ACTION ITEM:
Copy exactly the lines of the data below, beginning with the line with "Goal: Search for" and ending with the line with "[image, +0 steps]". Pictures are to be omitted.

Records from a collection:

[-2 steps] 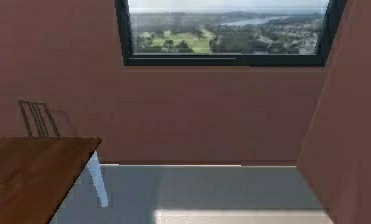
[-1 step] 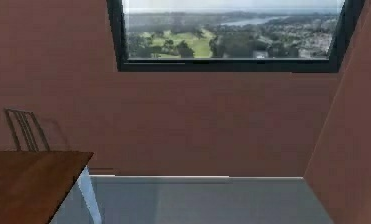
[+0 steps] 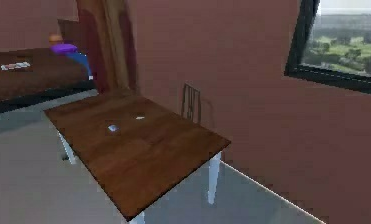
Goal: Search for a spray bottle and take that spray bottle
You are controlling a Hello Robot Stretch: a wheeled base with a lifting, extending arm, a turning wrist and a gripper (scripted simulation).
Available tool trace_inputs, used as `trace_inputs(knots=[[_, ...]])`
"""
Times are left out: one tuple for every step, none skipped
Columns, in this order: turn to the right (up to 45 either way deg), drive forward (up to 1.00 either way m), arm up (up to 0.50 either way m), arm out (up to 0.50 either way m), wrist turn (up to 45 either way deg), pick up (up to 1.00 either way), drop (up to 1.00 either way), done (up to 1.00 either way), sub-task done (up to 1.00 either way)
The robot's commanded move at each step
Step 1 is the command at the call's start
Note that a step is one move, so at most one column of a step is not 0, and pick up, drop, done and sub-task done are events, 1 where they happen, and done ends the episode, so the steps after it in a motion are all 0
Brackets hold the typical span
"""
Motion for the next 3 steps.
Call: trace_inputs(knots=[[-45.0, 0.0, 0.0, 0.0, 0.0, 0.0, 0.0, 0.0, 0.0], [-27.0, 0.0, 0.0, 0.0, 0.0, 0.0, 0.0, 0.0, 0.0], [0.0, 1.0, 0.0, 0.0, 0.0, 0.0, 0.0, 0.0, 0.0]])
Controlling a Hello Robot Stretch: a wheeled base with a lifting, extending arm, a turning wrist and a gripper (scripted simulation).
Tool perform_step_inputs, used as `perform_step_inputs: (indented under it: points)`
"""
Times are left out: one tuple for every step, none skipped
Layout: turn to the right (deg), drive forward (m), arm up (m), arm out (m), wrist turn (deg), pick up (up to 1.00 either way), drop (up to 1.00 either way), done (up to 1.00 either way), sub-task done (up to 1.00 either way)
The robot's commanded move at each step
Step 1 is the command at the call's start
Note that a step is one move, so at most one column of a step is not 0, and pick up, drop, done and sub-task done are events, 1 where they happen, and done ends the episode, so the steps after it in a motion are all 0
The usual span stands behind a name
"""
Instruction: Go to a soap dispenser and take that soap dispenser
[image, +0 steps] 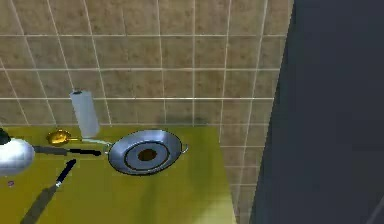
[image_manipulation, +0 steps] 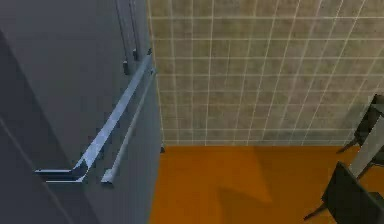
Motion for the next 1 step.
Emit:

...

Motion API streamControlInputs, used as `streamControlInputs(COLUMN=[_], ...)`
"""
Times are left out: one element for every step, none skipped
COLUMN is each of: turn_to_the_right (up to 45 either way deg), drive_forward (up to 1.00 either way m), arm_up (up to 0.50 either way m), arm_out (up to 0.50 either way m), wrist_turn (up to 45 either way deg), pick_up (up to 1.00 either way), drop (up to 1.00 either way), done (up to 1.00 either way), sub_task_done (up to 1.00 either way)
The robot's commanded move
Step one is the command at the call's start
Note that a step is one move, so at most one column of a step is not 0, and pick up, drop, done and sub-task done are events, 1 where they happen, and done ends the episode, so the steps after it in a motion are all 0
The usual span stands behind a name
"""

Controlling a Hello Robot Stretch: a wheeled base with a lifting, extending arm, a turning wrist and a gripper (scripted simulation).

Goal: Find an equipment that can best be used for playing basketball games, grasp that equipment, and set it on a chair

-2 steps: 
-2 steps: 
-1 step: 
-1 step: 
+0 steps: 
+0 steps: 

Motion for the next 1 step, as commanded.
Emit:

RESULT:
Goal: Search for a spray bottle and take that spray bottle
You are controlling a Hello Robot Stretch: a wheeled base with a lifting, extending arm, a turning wrist and a gripper (scripted simulation).
Available tool trace_inputs, used as `trace_inputs(knots=[[_, ...]])`
"""
Times are left out: one tuple for every step, none skipped
Columns, in this order: turn to the right (up to 45 either way deg), drive forward (up to 1.00 either way m), arm up (up to 0.50 either way m), arm out (up to 0.50 either way m), wrist turn (up to 45 either way deg), pick up (up to 1.00 either way), drop (up to 1.00 either way), done (up to 1.00 either way), sub-task done (up to 1.00 either way)
The robot's commanded move at each step
Step 1 is the command at the call's start
Note that a step is one move, so at most one column of a step is not 0, and pick up, drop, done and sub-task done are events, 1 where they happen, and done ends the episode, so the steps after it in a motion are all 0
Brackets hold the typical span
"""
Motion for the next 3 steps.
Call: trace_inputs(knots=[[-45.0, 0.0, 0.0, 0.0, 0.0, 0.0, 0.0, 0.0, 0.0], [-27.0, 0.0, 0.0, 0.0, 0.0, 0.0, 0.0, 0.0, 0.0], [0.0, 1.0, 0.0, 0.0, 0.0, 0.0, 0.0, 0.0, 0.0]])
Controlling a Hello Robot Stretch: a wheeled base with a lifting, extending arm, a turning wrist and a gripper (scripted simulation).
Tool perform_step_inputs, used as `perform_step_inputs: (indented under it: points)`
"""
Times are left out: one tuple for every step, none skipped
Layout: turn to the right (deg), drive forward (m), arm up (m), arm out (m), wrist turn (deg), pick up (up to 1.00 either way), drop (up to 1.00 either way), done (up to 1.00 either way), sub-task done (up to 1.00 either way)
The robot's commanded move at each step
Step 1 is the command at the call's start
Note that a step is one move, so at most one column of a step is not 0, and pick up, drop, done and sub-task done are events, 1 where they happen, and done ends the episode, so the steps after it in a motion are all 0
The usual span stands behind a name
"""
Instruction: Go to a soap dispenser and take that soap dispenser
[image, +0 steps] 

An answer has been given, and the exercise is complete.